▶ PROBLEM REQUIREMENTS: Omitting all images, give the entries that follow again exactly as they read.
[[ MATERIAL FOR THE TASK open ]]
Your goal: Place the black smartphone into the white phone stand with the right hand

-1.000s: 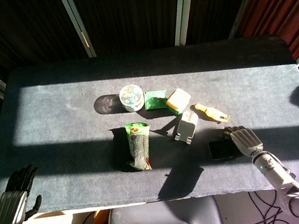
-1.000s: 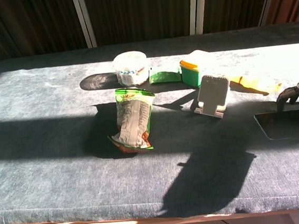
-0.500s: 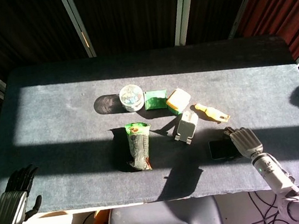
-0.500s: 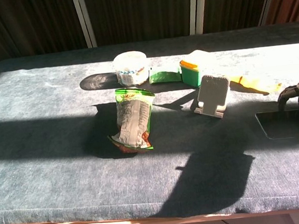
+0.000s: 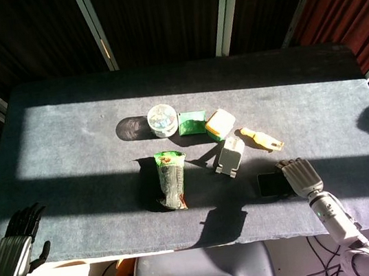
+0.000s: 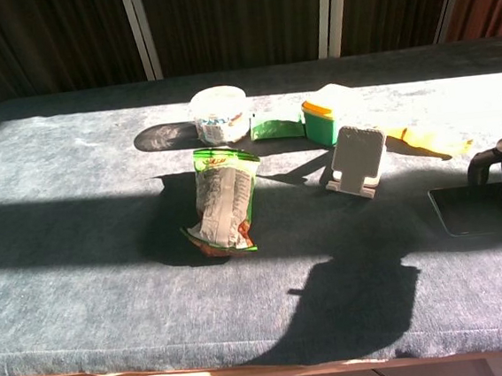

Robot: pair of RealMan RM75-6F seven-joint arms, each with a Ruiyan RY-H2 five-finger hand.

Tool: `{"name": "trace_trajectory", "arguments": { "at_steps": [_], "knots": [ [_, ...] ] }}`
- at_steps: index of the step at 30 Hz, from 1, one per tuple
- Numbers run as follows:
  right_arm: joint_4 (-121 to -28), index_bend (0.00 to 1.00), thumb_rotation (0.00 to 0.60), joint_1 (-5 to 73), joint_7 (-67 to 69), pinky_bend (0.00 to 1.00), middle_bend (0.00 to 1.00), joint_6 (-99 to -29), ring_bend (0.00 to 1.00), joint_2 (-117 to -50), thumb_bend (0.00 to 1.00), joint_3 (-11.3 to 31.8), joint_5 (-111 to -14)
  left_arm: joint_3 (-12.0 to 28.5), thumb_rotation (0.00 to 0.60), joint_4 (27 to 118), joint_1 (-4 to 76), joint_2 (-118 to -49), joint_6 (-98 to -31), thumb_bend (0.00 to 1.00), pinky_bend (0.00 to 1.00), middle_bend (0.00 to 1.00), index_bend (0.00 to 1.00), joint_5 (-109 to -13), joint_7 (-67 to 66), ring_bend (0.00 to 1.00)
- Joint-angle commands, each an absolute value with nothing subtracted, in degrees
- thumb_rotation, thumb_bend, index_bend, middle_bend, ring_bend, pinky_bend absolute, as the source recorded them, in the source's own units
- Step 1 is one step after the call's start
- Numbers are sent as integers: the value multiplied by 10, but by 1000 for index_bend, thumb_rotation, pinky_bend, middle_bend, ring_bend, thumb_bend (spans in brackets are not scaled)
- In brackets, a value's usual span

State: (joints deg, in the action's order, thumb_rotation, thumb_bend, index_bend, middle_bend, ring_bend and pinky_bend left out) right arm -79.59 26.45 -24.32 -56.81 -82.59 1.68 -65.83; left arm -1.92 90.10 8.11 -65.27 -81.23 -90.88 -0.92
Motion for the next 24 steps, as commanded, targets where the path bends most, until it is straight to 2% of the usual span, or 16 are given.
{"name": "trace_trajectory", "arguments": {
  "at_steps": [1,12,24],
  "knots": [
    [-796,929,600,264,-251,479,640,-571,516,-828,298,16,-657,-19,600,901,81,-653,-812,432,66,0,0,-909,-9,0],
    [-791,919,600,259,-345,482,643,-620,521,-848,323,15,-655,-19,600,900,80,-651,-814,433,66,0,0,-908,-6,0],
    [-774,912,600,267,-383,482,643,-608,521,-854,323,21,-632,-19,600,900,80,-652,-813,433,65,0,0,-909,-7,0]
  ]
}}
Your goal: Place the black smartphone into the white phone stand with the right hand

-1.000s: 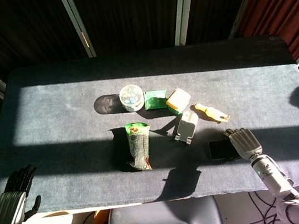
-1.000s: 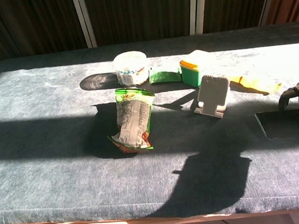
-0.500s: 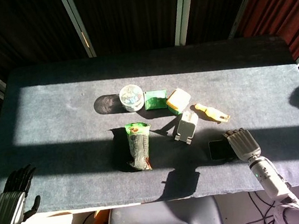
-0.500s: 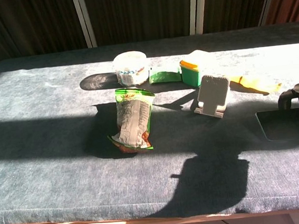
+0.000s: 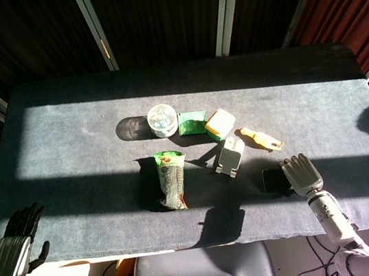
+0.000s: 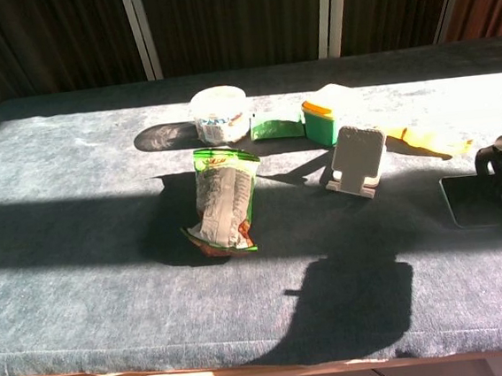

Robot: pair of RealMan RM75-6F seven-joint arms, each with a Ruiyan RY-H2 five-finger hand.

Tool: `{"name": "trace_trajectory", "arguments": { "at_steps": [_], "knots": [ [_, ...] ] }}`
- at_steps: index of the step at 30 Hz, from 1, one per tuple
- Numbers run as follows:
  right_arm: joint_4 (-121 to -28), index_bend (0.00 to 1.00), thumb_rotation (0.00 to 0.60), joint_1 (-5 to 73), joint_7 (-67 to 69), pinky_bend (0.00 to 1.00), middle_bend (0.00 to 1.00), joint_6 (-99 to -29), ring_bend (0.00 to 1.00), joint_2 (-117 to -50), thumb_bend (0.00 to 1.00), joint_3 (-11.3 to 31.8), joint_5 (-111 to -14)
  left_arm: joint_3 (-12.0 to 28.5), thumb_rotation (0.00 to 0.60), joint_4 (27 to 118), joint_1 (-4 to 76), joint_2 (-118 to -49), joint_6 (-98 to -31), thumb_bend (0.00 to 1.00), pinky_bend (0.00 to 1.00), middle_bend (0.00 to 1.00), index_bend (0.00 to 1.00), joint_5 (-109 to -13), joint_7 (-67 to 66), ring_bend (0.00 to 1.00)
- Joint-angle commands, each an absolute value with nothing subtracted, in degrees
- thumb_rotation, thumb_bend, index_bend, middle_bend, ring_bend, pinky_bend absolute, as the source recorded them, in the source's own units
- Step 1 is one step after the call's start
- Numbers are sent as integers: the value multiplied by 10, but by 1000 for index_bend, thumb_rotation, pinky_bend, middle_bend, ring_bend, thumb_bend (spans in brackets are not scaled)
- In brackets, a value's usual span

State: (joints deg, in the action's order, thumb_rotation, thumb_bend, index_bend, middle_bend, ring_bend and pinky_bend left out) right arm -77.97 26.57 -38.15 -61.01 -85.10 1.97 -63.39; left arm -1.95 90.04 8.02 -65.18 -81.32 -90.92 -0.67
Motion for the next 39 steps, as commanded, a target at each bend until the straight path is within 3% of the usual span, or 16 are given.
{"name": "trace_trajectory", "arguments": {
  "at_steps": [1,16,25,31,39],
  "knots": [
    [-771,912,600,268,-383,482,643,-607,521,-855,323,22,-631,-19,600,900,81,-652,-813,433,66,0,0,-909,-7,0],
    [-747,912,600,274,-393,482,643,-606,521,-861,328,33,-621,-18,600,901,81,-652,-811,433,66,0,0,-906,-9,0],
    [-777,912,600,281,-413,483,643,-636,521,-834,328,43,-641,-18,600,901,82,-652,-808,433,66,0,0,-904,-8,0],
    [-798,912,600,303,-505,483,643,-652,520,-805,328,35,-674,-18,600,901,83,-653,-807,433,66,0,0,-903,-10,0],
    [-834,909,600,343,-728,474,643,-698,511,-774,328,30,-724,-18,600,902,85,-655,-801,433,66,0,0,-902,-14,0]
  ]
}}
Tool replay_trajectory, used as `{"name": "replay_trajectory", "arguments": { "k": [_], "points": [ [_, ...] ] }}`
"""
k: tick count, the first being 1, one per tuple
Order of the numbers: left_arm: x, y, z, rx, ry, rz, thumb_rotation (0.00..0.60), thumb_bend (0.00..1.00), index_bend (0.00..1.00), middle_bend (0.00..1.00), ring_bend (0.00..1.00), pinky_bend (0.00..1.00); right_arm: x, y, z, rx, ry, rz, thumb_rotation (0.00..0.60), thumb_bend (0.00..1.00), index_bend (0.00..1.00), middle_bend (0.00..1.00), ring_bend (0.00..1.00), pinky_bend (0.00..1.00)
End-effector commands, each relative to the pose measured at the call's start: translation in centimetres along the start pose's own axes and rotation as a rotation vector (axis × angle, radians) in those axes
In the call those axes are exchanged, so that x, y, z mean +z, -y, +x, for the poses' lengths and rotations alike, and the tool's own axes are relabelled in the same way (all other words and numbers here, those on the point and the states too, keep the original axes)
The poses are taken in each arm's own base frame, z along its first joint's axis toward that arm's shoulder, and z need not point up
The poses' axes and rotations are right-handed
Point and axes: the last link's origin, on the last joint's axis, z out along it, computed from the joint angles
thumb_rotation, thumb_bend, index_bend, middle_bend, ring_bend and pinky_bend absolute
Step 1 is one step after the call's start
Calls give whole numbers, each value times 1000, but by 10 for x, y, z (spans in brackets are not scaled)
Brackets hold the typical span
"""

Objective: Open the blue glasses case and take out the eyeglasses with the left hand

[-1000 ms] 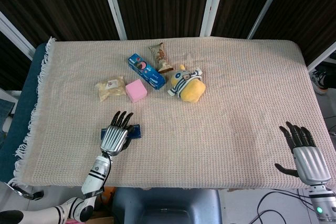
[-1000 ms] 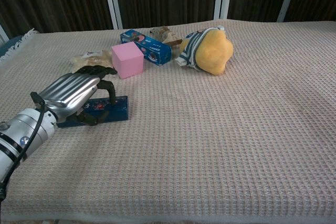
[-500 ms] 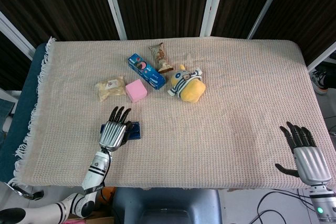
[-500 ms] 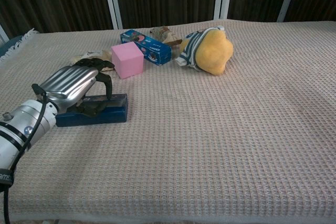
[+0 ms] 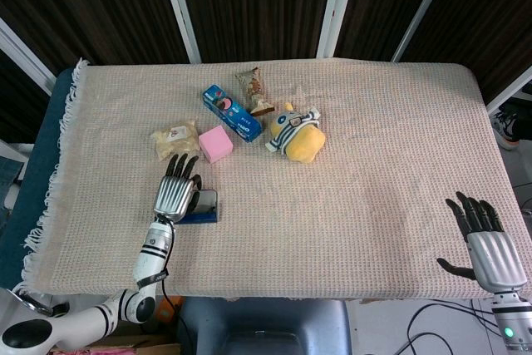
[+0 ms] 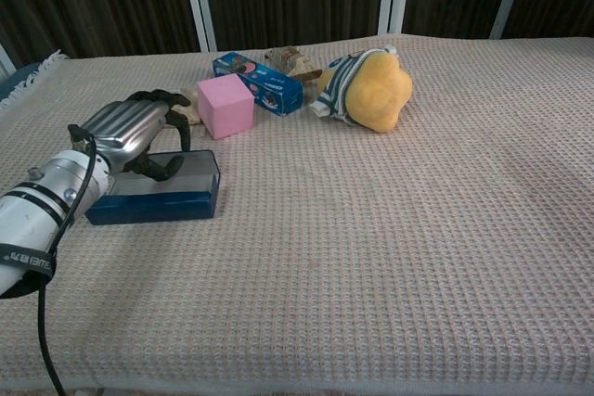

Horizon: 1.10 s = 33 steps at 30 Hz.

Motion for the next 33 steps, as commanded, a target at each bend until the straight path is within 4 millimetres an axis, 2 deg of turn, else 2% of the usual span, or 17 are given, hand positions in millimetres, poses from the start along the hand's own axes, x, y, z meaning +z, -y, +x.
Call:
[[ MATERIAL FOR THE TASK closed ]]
▶ RESULT FOR THIS TASK:
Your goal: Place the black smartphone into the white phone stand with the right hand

-1.000s: 
-1.000s: 
-0.500s: 
-0.500s: 
+0.000s: 
+0.000s: 

Robot: pair of RealMan RM75-6F seven-joint arms, each with a Ruiyan RY-H2 five-finger hand.

Tool: `{"name": "trace_trajectory", "arguments": { "at_steps": [_], "knots": [ [_, ...] ] }}`
- at_steps: index of the step at 30 Hz, from 1, one per tuple
- Numbers run as follows:
  right_arm: joint_4 (-121 to -28), index_bend (0.00 to 1.00), thumb_rotation (0.00 to 0.60), joint_1 (-5 to 73), joint_7 (-67 to 69), pinky_bend (0.00 to 1.00), middle_bend (0.00 to 1.00), joint_6 (-99 to -29), ring_bend (0.00 to 1.00), joint_2 (-117 to -50), thumb_bend (0.00 to 1.00), joint_3 (-11.3 to 31.8), joint_5 (-111 to -14)
  left_arm: joint_3 (-12.0 to 28.5), thumb_rotation (0.00 to 0.60), joint_4 (27 to 118), joint_1 (-4 to 76), joint_2 (-118 to -49), joint_6 (-98 to -31), thumb_bend (0.00 to 1.00), pinky_bend (0.00 to 1.00), middle_bend (0.00 to 1.00), index_bend (0.00 to 1.00), joint_5 (-109 to -13), joint_7 (-67 to 66), ring_bend (0.00 to 1.00)
- Joint-angle commands, each an absolute value with nothing subtracted, in degrees
- thumb_rotation, thumb_bend, index_bend, middle_bend, ring_bend, pinky_bend absolute, as the source recorded them, in the source's own units
- Step 1 is one step after the call's start
- Numbers are sent as integers: the value multiplied by 10, but by 1000 for index_bend, thumb_rotation, pinky_bend, middle_bend, ring_bend, thumb_bend (spans in brackets are not scaled)
- In brackets, a value's usual span

State: (joints deg, in the action's order, thumb_rotation, thumb_bend, index_bend, middle_bend, ring_bend and pinky_bend left out) right arm -79.59 26.45 -24.32 -56.81 -82.59 1.68 -65.83; left arm -1.92 90.10 8.11 -65.27 -81.23 -90.88 -0.92
Motion for the next 24 steps, as commanded, targets where the path bends most, until it is straight to 2% of the usual span, or 16 are given.
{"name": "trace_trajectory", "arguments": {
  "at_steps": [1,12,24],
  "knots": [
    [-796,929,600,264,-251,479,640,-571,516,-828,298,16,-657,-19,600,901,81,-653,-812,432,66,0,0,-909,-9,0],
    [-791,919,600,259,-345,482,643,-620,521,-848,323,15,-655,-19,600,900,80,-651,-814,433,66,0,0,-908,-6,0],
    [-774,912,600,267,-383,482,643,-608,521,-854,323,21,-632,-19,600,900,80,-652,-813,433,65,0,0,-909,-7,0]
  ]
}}
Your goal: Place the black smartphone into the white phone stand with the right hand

-1.000s: 
-1.000s: 
-0.500s: 
-0.500s: 
+0.000s: 
+0.000s: 

Robot: pair of RealMan RM75-6F seven-joint arms, each with a Ruiyan RY-H2 five-finger hand.

Tool: `{"name": "trace_trajectory", "arguments": { "at_steps": [_], "knots": [ [_, ...] ] }}`
- at_steps: index of the step at 30 Hz, from 1, one per tuple
- Numbers run as follows:
  right_arm: joint_4 (-121 to -28), index_bend (0.00 to 1.00), thumb_rotation (0.00 to 0.60), joint_1 (-5 to 73), joint_7 (-67 to 69), pinky_bend (0.00 to 1.00), middle_bend (0.00 to 1.00), joint_6 (-99 to -29), ring_bend (0.00 to 1.00), joint_2 (-117 to -50), thumb_bend (0.00 to 1.00), joint_3 (-11.3 to 31.8), joint_5 (-111 to -14)
  left_arm: joint_3 (-12.0 to 28.5), thumb_rotation (0.00 to 0.60), joint_4 (27 to 118), joint_1 (-4 to 76), joint_2 (-118 to -49), joint_6 (-98 to -31), thumb_bend (0.00 to 1.00), pinky_bend (0.00 to 1.00), middle_bend (0.00 to 1.00), index_bend (0.00 to 1.00), joint_5 (-109 to -13), joint_7 (-67 to 66), ring_bend (0.00 to 1.00)
- Joint-angle commands, each an absolute value with nothing subtracted, in degrees
- thumb_rotation, thumb_bend, index_bend, middle_bend, ring_bend, pinky_bend absolute, as the source recorded them, in the source's own units
- Step 1 is one step after the call's start
- Numbers are sent as integers: the value multiplied by 10, but by 1000 for index_bend, thumb_rotation, pinky_bend, middle_bend, ring_bend, thumb_bend (spans in brackets are not scaled)
- In brackets, a value's usual span

State: (joints deg, in the action's order, thumb_rotation, thumb_bend, index_bend, middle_bend, ring_bend and pinky_bend left out) right arm -77.97 26.57 -38.15 -61.01 -85.10 1.97 -63.39; left arm -1.95 90.04 8.02 -65.18 -81.32 -90.92 -0.67
Motion for the next 39 steps, as commanded, a target at each bend until the straight path is within 3% of the usual span, or 16 are given.
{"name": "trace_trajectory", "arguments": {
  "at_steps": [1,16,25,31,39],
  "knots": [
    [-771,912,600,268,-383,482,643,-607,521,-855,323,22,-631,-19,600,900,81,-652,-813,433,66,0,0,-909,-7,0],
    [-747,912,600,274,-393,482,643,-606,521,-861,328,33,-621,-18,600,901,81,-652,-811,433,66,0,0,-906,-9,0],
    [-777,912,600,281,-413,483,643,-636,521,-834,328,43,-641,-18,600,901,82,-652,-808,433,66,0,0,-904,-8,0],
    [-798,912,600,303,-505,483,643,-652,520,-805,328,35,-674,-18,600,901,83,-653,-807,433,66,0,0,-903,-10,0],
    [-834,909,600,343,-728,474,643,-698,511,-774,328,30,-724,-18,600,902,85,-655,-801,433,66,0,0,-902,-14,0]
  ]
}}
Tool replay_trajectory, used as `{"name": "replay_trajectory", "arguments": { "k": [_], "points": [ [_, ...] ] }}`
"""
k: tick count, the first being 1, one per tuple
Order of the numbers: left_arm: x, y, z, rx, ry, rz, thumb_rotation (0.00..0.60), thumb_bend (0.00..1.00), index_bend (0.00..1.00), middle_bend (0.00..1.00), ring_bend (0.00..1.00), pinky_bend (0.00..1.00); right_arm: x, y, z, rx, ry, rz, thumb_rotation (0.00..0.60), thumb_bend (0.00..1.00), index_bend (0.00..1.00), middle_bend (0.00..1.00), ring_bend (0.00..1.00), pinky_bend (0.00..1.00)
End-effector commands, each relative to the pose measured at the call's start: translation in centimetres along the start pose's own axes and rotation as a rotation vector (axis × angle, radians) in those axes
In the call those axes are exchanged, so that x, y, z mean +z, -y, +x, for the poses' lengths and rotations alike, and the tool's own axes are relabelled in the same way (all other words and numbers here, those on the point and the states too, keep the original axes)
The poses are taken in each arm's own base frame, z along its first joint's axis toward that arm's shoulder, and z need not point up
The poses' axes and rotations are right-handed
Point and axes: the last link's origin, on the last joint's axis, z out along it, computed from the joint angles
thumb_rotation, thumb_bend, index_bend, middle_bend, ring_bend and pinky_bend absolute
Step 1 is one step after the call's start
Calls give whole numbers, each value times 1000, but by 10 for x, y, z (spans in brackets are not scaled)
Brackets hold the typical span
"""

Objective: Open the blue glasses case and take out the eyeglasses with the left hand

[-1000 ms] 
[-1000 ms] 
[-500 ms] 
[-500 ms] 
[+0 ms] 
[+0 ms] 

Horizon: 1.10 s = 33 steps at 30 Hz.

Motion for the next 33 steps, as commanded, a target at each bend until the straight path is within 4 millimetres an axis, 2 deg of turn, else 2% of the usual span, or 17 are given, hand positions in millimetres, poses from the start along the hand's own axes, x, y, z meaning +z, -y, +x.
Call:

What needed an answer now has one.